The authors of the study above suggest that the higher incidence of Rh-negative among Caucasions isn’t because of their skin color. It’s because of geography and the relatively recent migration of feline species to Europe. In Africa and Asia, where felines have been for longer periods, the populations have had the opportunity to obtain balance and more heterozygous expression. In Europe, where the common domestic cat has been only for the last 2,000 or perhaps 3,000 years or so, the RhD deletion is more homozygous–the genetic expression across a gene pair is the same: either positive or negative (DD or dd).
No Grandiose Mystery Involving Aliens, Gods, or Giants
Having rhesus negative blood is no more mysterious than having blue or green eyes in a world full of mostly brown. Or red hair. Or the ability to process starches better with increased amylase. Different cultures have genetic expressions that are more common than others, often because of some advantage it provides based on the environment they live in. Or the environment their ancestors lived in.

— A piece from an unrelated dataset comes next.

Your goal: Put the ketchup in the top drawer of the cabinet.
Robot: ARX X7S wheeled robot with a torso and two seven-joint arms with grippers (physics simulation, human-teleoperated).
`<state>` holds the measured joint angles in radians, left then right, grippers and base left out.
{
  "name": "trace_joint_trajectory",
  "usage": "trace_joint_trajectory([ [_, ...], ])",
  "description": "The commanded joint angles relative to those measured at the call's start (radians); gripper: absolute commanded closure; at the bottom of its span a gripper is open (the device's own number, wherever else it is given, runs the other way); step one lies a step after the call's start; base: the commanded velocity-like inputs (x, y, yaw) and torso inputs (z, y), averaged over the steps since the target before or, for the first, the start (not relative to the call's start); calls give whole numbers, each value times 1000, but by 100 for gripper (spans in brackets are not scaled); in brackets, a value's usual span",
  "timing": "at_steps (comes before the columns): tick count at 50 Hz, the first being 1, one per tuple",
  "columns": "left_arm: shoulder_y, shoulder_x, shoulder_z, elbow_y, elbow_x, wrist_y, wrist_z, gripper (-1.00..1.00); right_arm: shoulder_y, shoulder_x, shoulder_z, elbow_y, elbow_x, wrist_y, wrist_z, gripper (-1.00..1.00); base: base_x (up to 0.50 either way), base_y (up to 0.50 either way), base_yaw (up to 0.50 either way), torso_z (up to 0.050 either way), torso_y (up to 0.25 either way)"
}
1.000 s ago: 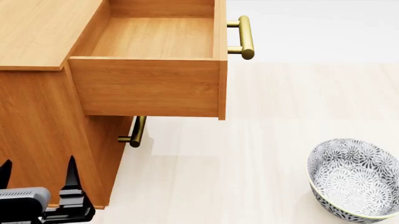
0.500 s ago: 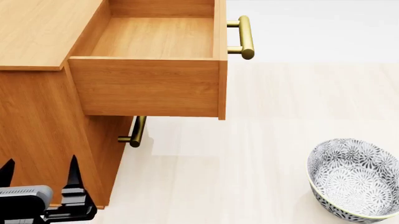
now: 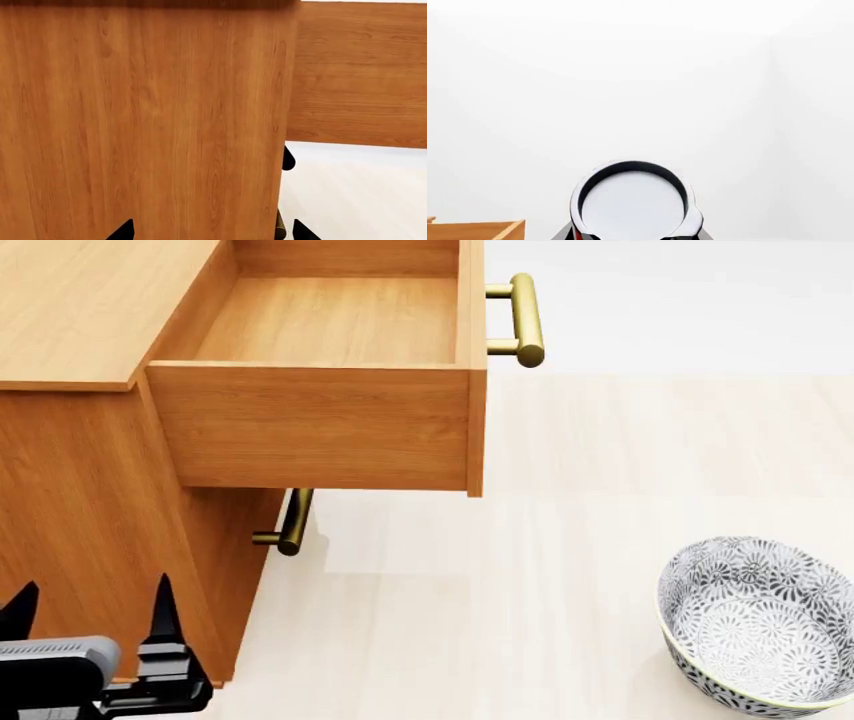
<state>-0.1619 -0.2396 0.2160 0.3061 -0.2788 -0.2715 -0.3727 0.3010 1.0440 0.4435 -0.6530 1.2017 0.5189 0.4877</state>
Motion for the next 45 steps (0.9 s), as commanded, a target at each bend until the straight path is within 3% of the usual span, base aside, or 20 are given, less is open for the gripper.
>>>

Blood type is determined by DNA and DNA changes with time within populations. Some changes are bad some are not. Some have no negative or positive affect. Positive changes that offer an organism favor within its environment ensure that it reproduces and get carried on to that organism’s descendants. Changes (mutations) that are harmful often don’t allow the organism to reproduce, so those changes don’t get passed on to new generations. Changes in DNA that are neither beneficial nor deleterious–or at least not deleterious enough to kill off an organism, will get passed on.
And this is one reason why the RhD-Toxoplasma researchers were curious about Rh-negative expression. Because it was clearly so harmful, yet also because it survived multiple generations for so long, they reasoned that it had to have some positive outcome for a population.
So, when you see people going on about being “Rh-negative” and being some sort of “hybrid,” you have to ask: what does that even mean?
References and notes:
- Dean, L. (2005). “The Rh Blood Group,” in Blood Groups and Red Cell Antigens. Bethesda, MD: National Center for Biotechnology Information. Found online at: https://www.ncbi.nlm.nih.gov/books/NBK2269/
- Novotna, M., et al (2008) Toxoplasma and reaction time: role of toxoplasmosis in the origin, preservation and geographical distirbution of Rh blood group polymorphism. Parasitology, 135(11), 1253-61.